L'ANNUNCIO
Di sicuro una scelta ottimale: un regista amato dai cinefili, già

Sabato 16 Gennaio 2021
L'ANNUNCIO
Di sicuro una scelta ottimale: un regista amato dai cinefili, già con una carriera rilevante, con alcuni titoli cult a loro tempo sorprendenti; e una scelta tempestiva, diciamo anche giustamente furba, nella sua evidente attualità, perché fino all'altro ieri il coreano Bong Joon-ho, annunciato presidente di giuria della prossima Mostra di Venezia, restava comunque un autore piuttosto di nicchia e non solo nella nostra distratta Italia, almeno fino al riconoscimento trionfale con il suo ultimo lavoro, Parasite, che in pochi mesi ha vinto un po' tutto quello che c'era da vincere, dalla Palma d'oro a Cannes fino all'Oscar, storico primo miglior film senza essere di lingua inglese. Di fatto Parasite ha fatto diventare un po' popolare un regista asiatico perfino da noi, dove non si era mai visto un film coreano incassare quasi 6 milioni. Detto questo va anche detto appunto che Bong Joon-ho non è solo il regista dell'ottimo Parasite, per altro nemmeno il suo miglior film, ma è ovviamente il primo coreano a presiedere la giuria che, dall'1 all'11 settembre, assegnerà il Leone d'oro.
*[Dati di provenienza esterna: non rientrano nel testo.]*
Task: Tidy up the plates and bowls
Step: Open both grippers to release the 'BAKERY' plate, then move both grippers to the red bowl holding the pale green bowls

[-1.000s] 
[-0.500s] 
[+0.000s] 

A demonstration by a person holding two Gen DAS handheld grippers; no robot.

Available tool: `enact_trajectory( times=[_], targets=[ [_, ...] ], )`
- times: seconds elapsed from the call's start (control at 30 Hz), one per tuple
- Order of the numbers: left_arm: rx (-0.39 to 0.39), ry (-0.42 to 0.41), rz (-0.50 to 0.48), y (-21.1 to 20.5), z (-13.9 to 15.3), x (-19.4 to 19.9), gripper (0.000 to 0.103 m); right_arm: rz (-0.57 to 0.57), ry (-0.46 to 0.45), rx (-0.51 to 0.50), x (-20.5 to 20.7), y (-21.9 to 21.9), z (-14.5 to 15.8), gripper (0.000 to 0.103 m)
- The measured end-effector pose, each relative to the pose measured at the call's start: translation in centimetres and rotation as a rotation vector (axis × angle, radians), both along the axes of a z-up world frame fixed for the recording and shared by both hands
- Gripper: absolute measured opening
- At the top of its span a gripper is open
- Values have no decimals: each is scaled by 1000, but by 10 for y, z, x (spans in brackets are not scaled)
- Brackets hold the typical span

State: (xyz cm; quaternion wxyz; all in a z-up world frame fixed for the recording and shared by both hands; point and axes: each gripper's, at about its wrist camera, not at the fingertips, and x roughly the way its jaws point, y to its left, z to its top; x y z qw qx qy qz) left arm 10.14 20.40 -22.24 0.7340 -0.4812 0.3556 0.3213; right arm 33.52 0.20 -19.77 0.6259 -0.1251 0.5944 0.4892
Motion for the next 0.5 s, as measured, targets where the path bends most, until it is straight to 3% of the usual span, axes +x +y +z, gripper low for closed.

Dunque Venezia anticipa tutti, a distanza di ben 8 mesi dall'avvio del suo prossimo festival, mentre la prossima Berlinale è già posticipata e fortemente ridimensionata e Cannes fortemente preoccupata di dover saltare per la seconda volta il suo appuntamento live sulla Croisette.
PRIMA DEL TRIONFO
Regista eccessivo, come si conviene all'area coreana, di talento versatile, certamente non raffinato, il suo cinema evidenzia una forte attrazione per gli aspetti sociali, dove la crudeltà sa sposarsi con l'umorismo e il genere si fonde con la questione politica: Bong, nato in Sud Corea nel settembre 1969, esordisce con il frastornante Barking dogs never bite, nel quale un disoccupato ossessionato dal latrare dei cani, inizia a prendere decisioni incontrollate, ma è già con Memorie di un assassino (2003), a tutt'oggi il suo miglior film, che arriva la consacrazione cinefila: il film, colpevolmente uscito in sala in Italia solo pochi mesi fa, dopo il trionfo di Parasite, è un poliziesco, dove si tenta inutilmente di venire a capo di una serie di omicidi compiuti da un serial-killer, che nel suo pessimismo investigativo legge anche in modo spiazzante le contraddizioni di un Paese proiettato in modo incontrollato verso la modernità e la libertà. Tre anni dopo con The host, Bong affronta, attraverso l'horror, una mutazione genetica uscita da un laboratorio, portando una specie di lucertola gigantesca a seminare il panico tra la gente, compiendo un'autentica strage, prima di essere debellata. Se con Madre (2009) sviluppa il rapporto indissolubile tra un figlio psicolabile e la sua genitrice, in un panorama costipato di società alla deriva, tra omicidi e pregiudizi, Snowpiercer (2013), diventato poi anche una serie-tv, è il suo film più politico, dove nella lettura orizzontale di lotta di classe in un treno (ricchi in testa, poveri in coda), in uno scenario post-apocalittico sottozero, Bong si misura con un budget industriale elevato (americano) e la spettacolarità di un blockbuster, non perdendo di vista i suoi temi più cari. Infine prima del trionfo di Parasite, ecco la parentesi ecologica di Okja (2017), invero il suo unico piccolo inciampo.